*WHAT THE EXERCISE ASKS*.
Set out exactly, line by line, the stretch of data below that begins at the line containing "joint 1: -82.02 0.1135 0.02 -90" and ends at the line containing "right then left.", with both ends kept.
□ □ □ □ □
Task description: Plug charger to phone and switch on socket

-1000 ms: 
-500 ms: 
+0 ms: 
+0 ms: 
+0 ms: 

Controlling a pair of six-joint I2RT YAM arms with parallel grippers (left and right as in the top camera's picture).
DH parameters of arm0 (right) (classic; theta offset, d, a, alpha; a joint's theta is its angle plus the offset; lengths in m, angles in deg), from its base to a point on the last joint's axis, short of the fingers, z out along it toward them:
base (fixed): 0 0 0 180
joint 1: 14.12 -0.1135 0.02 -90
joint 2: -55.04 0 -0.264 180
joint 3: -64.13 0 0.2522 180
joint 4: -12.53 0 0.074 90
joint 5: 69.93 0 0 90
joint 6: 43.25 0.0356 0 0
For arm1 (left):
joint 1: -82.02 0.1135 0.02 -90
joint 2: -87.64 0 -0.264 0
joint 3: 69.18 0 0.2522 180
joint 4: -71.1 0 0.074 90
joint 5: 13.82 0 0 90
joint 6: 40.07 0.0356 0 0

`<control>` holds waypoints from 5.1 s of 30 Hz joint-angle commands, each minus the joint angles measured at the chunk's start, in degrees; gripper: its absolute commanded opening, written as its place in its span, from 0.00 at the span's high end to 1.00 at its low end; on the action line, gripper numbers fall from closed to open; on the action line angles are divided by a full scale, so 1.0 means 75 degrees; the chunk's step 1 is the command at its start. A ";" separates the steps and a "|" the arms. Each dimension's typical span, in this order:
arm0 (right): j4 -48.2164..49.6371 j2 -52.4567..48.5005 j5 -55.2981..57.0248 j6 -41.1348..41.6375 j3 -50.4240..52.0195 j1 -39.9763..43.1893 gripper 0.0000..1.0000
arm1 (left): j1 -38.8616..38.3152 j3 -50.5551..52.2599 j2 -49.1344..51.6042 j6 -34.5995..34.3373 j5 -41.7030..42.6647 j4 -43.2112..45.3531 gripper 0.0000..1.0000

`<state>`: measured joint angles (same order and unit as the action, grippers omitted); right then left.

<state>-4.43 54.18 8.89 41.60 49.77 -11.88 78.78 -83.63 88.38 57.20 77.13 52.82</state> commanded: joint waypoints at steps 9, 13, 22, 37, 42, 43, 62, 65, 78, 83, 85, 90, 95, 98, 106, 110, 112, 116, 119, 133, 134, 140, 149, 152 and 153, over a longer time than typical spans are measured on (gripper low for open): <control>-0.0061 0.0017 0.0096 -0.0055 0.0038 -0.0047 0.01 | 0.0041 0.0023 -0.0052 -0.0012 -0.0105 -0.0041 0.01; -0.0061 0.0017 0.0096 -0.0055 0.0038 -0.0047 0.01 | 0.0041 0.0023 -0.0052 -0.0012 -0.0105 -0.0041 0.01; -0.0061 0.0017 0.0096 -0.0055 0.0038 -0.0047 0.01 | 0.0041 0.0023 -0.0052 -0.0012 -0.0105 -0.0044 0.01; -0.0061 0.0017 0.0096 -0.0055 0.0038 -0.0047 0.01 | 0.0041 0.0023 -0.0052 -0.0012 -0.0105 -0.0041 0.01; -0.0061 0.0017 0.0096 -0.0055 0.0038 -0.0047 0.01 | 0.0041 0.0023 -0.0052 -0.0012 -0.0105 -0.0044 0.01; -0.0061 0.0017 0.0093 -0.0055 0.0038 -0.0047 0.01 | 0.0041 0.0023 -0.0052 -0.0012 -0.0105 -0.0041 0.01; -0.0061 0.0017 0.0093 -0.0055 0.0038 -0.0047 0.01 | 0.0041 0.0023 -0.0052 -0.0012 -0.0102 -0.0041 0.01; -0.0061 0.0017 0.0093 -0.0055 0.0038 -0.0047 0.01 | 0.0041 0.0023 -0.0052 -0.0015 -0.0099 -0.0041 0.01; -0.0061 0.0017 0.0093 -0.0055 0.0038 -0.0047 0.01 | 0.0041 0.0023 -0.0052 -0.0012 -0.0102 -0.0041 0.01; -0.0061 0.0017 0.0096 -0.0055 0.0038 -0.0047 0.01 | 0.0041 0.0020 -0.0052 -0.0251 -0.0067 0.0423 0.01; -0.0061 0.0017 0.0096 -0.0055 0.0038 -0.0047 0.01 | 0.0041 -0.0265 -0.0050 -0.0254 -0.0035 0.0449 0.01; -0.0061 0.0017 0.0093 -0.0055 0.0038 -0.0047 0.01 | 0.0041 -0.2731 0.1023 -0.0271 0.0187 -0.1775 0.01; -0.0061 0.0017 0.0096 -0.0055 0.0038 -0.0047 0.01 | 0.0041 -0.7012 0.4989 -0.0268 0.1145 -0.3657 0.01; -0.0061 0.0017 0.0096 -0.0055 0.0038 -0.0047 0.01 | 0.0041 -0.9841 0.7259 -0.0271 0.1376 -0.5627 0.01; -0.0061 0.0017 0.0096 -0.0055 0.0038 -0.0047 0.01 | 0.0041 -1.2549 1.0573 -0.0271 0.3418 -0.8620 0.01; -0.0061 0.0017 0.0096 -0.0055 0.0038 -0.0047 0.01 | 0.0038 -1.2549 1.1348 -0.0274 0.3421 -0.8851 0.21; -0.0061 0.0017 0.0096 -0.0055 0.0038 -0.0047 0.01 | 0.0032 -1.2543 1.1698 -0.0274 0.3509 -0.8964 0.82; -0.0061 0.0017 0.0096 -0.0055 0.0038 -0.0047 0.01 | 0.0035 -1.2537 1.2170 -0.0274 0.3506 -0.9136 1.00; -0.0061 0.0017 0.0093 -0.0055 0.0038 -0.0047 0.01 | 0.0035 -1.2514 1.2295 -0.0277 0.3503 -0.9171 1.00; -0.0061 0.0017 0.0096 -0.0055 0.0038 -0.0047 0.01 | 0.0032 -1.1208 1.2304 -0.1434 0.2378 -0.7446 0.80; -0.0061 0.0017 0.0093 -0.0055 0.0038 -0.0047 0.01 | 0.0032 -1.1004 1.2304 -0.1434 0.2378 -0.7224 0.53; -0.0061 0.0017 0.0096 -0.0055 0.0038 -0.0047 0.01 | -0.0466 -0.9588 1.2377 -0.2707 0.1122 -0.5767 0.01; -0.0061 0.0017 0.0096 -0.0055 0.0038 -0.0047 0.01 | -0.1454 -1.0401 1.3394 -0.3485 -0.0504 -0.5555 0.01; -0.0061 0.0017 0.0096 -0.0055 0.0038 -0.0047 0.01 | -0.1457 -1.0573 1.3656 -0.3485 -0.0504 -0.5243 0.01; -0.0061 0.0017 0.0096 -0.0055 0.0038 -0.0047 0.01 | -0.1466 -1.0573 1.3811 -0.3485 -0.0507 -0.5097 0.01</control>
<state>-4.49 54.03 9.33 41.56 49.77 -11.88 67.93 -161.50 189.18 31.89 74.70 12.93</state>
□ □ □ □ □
*RESPONSE TO THIS TASK*.
joint 1: -82.02 0.1135 0.02 -90
joint 2: -87.64 0 -0.264 0
joint 3: 69.18 0 0.2522 180
joint 4: -71.1 0 0.074 90
joint 5: 13.82 0 0 90
joint 6: 40.07 0.0356 0 0

`<control>` holds waypoints from 5.1 s of 30 Hz joint-angle commands, each minus the joint angles measured at the chunk's start, in degrees; gripper: its absolute commanded opening, written as its place in its span, from 0.00 at the span's high end to 1.00 at its low end; on the action line, gripper numbers fall from closed to open; on the action line angles are divided by a full scale, so 1.0 means 75 degrees; the chunk's step 1 is the command at its start. A ";" separates the steps and a "|" the arms. Each dimension's typical span, in this order:
arm0 (right): j4 -48.2164..49.6371 j2 -52.4567..48.5005 j5 -55.2981..57.0248 j6 -41.1348..41.6375 j3 -50.4240..52.0195 j1 -39.9763..43.1893 gripper 0.0000..1.0000
arm1 (left): j1 -38.8616..38.3152 j3 -50.5551..52.2599 j2 -49.1344..51.6042 j6 -34.5995..34.3373 j5 -41.7030..42.6647 j4 -43.2112..45.3531 gripper 0.0000..1.0000

`<state>`: measured joint angles (same order and unit as the action, grippers omitted); right then left.

The response is now done.